EXERCISE INSTRUCTIONS
Pull out every line from the listing that has the word "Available".

EXTRACTED INFORMATION
● ● ●

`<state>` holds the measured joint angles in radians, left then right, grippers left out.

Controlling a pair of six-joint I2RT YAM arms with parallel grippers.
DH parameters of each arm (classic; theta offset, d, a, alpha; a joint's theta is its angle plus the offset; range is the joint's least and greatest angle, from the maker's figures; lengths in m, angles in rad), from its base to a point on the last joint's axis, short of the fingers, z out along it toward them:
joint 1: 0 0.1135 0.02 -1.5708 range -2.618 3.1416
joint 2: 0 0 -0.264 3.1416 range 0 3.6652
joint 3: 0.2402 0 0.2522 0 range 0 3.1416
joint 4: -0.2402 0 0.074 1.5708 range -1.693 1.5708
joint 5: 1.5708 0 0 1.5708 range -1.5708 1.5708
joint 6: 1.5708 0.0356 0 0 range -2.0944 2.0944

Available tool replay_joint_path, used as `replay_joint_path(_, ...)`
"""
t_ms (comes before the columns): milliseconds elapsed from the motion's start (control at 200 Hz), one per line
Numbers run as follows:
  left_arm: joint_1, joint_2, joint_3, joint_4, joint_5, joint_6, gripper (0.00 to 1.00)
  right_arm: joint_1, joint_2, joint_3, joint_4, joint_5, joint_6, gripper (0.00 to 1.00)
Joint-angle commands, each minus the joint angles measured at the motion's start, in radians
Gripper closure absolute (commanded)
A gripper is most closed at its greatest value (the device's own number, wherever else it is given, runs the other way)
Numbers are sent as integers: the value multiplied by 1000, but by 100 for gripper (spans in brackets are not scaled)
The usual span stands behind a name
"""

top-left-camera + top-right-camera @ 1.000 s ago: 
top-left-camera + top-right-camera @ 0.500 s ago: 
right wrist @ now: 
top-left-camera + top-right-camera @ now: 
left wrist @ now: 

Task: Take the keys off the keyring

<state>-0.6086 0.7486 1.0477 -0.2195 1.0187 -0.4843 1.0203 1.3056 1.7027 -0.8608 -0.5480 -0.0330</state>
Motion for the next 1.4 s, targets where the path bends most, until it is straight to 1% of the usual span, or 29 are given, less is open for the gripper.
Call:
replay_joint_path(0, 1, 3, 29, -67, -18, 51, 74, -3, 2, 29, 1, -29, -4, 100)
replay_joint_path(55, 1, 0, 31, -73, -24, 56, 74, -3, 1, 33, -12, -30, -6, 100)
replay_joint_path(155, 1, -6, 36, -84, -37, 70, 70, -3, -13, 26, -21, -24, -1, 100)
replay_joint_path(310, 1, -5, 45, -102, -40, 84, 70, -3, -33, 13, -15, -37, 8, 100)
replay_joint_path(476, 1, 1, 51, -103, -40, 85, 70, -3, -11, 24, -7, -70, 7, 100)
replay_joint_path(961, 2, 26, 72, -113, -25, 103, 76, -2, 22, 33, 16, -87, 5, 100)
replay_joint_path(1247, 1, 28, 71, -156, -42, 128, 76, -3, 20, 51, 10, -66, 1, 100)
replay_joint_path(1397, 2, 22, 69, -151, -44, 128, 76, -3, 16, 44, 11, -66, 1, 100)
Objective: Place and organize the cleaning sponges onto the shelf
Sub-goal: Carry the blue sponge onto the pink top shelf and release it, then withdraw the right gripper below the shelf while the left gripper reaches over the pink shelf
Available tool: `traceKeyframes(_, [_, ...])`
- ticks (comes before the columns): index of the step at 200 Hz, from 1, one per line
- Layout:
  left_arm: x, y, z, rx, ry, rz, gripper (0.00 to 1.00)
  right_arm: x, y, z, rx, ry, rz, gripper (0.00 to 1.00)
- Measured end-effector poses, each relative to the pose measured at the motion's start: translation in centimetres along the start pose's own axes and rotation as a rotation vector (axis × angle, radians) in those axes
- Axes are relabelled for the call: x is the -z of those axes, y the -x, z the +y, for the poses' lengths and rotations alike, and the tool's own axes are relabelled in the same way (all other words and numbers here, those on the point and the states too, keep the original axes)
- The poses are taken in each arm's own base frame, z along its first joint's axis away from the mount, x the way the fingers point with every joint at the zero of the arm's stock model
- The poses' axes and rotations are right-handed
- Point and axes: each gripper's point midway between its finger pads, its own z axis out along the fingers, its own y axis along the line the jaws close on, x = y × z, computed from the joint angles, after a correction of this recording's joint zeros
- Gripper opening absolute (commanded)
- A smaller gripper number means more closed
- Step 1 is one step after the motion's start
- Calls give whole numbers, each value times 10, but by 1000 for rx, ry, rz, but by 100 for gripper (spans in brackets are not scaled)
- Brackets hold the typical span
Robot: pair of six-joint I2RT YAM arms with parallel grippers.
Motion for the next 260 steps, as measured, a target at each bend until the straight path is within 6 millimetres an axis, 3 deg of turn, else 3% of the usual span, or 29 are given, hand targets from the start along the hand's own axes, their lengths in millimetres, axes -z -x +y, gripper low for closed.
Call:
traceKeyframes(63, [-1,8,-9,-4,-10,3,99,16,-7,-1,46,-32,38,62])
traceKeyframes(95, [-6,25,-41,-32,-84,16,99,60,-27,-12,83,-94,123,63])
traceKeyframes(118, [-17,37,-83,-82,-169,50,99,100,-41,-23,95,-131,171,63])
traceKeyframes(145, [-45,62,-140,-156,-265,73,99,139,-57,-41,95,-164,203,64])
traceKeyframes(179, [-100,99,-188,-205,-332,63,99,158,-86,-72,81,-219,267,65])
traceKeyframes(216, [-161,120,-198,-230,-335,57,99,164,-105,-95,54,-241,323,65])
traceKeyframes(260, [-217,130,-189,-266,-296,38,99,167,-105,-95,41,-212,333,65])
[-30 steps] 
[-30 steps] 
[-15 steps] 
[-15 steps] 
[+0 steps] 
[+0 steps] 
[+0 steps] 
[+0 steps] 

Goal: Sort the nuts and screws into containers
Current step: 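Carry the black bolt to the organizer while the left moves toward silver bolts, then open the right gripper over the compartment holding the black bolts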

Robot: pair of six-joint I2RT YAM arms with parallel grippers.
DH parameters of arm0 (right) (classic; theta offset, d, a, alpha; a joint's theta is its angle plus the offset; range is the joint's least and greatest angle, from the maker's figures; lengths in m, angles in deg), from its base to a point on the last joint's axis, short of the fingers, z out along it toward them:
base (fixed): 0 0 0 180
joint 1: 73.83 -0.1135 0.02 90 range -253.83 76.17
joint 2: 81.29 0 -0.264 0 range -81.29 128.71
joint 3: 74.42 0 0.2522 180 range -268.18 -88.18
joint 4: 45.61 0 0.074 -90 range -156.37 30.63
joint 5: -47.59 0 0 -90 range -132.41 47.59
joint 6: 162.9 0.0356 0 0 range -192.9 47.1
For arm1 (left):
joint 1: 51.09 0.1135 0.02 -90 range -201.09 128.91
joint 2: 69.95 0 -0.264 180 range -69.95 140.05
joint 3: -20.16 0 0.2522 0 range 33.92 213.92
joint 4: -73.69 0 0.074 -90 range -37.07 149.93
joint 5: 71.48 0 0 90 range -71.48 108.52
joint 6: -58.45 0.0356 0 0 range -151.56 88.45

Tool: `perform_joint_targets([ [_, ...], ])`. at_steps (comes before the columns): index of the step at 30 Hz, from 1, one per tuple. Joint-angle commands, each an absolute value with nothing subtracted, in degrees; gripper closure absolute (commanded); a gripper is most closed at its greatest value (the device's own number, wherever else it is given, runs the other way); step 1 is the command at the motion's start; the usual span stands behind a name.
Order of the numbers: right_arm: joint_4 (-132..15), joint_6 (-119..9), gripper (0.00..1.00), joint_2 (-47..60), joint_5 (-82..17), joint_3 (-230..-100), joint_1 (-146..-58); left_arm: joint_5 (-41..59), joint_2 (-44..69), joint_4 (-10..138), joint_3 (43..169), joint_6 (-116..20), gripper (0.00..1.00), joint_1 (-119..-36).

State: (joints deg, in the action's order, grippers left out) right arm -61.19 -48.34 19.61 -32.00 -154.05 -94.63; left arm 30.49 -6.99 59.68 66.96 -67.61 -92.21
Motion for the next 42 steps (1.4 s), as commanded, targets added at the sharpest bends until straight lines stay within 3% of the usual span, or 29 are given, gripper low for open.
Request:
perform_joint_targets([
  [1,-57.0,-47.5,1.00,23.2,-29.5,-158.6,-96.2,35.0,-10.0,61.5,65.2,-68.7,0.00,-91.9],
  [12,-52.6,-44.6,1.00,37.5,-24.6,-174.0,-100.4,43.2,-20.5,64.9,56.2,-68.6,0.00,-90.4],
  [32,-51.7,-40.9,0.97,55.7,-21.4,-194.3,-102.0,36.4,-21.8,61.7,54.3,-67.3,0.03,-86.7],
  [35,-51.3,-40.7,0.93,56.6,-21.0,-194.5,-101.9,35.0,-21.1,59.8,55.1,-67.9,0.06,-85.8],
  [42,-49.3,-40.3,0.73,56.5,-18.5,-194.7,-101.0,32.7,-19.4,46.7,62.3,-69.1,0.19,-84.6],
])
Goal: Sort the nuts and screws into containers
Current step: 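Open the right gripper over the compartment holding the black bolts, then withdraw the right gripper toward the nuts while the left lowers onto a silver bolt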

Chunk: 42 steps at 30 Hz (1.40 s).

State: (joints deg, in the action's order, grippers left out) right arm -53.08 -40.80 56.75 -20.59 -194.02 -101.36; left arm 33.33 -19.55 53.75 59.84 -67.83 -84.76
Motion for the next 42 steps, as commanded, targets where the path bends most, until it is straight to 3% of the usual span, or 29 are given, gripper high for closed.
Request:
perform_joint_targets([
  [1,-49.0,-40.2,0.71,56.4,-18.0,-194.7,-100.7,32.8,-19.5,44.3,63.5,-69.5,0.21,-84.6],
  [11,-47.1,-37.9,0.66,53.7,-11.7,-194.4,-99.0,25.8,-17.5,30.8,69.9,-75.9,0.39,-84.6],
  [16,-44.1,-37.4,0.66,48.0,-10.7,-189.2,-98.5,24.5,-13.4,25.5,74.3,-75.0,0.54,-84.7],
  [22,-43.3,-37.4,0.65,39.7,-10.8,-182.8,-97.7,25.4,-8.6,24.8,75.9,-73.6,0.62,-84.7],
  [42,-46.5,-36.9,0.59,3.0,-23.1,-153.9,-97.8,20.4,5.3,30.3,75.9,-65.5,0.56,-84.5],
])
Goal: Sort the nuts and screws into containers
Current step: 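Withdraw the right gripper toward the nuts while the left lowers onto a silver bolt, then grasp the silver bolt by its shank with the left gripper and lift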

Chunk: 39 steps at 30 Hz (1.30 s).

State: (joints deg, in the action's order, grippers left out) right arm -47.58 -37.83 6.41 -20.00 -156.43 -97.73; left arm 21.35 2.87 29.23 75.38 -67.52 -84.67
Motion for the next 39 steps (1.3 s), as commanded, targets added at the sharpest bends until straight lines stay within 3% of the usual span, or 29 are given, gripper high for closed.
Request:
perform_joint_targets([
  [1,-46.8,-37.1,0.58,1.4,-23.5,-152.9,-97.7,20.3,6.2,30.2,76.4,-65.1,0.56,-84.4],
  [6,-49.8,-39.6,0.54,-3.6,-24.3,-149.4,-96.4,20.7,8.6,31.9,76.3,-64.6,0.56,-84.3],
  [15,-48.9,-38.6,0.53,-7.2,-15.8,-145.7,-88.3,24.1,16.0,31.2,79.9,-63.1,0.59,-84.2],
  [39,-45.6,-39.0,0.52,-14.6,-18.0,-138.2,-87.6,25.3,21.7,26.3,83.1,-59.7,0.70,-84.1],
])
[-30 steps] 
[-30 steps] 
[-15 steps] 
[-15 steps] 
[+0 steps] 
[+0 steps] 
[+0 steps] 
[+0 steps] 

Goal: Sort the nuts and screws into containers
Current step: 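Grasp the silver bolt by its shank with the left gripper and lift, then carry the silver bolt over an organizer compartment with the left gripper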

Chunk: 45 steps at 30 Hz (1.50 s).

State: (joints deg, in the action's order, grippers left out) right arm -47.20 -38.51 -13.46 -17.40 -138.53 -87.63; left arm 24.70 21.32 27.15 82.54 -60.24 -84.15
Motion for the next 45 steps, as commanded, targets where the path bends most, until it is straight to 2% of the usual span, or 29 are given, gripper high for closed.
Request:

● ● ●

SOLUTION TO THIS TASK
Available tool replay_joint_path, used as `replay_joint_path(_, ...)`
Available tool: `traceKeyframes(_, [_, ...])`

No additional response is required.